Причем тут мягкое или твердое ) Для каждого языка есть определенные правила транскрибирования на другой язык. С тайского на русский пользуются транскрипцией Морева, а у него в словаре:

----------

Ассаджи (09.09.2016), Владимир Николаевич (08.09.2016)

----------


## Владимир Николаевич

> Причем тут мягкое или твердое ) Для каждого языка есть определенные правила транскрибирования на другой язык. С тайского на русский пользуются транскрипцией Морева, а у него в словаре:
> 
> []


А, ну раз по правилам на русский так - извиняюсь.

Тогда в дальнейшем, при надобности, буду использовать транскрипцию латиницей - reusi : )

----------


## Shus

Здесь вопрос о классифицирующем признаке понятия "традиция", "школа" и т.п.. Для многих евробуддологов и евробуддистов этим признаком является медитационный метод.

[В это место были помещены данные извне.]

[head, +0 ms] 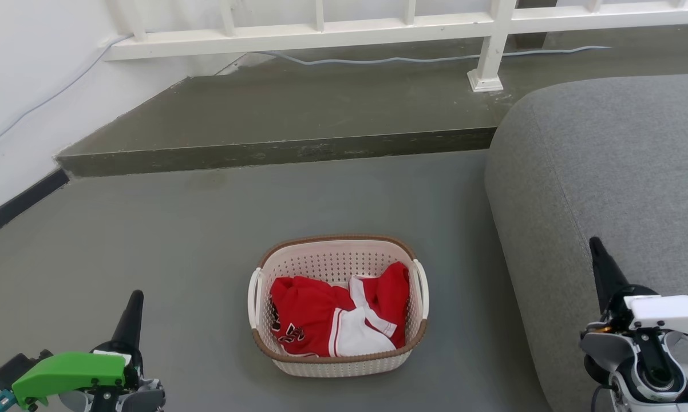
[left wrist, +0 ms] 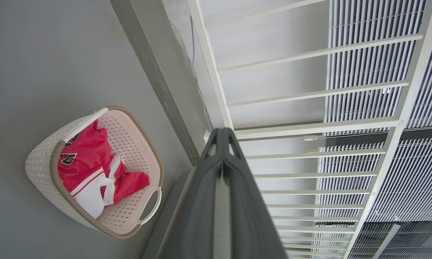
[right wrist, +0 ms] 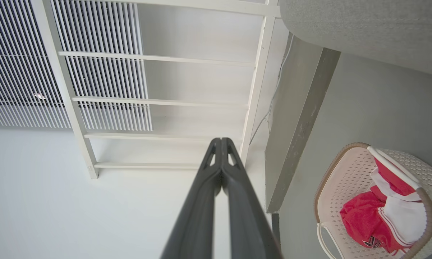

При этом философская, доктринальная и традиционная ритуальная части как бы не берется во внимание (для почитателей психотехник они вторичны). 

Термины типа "тантрическая тхеравада" и "традиция йогавачары" - это продукт первой восторженной реакции на находку нового магического  метода (который уж точно быстро приведет к желаемому результату!).  На самом деле камбоджийская тхеравадинская никая, в которой присутствовала эта "ачарьявада", называется Маханикай, о чем Бизо многократно упоминает (часто в противопоставлении с Дхаммаютиканикаей).
Сама развернутая медитационная практика называется "Borān yogāvacara kammaṭṭhāna" и основывается на интерпретациях Абхидхаммы, а также прочих традиционных и нетрадиционных (Рамаяна) источниках.
Текстов с словами "Так я слышал ..." и подобных им в ней нет.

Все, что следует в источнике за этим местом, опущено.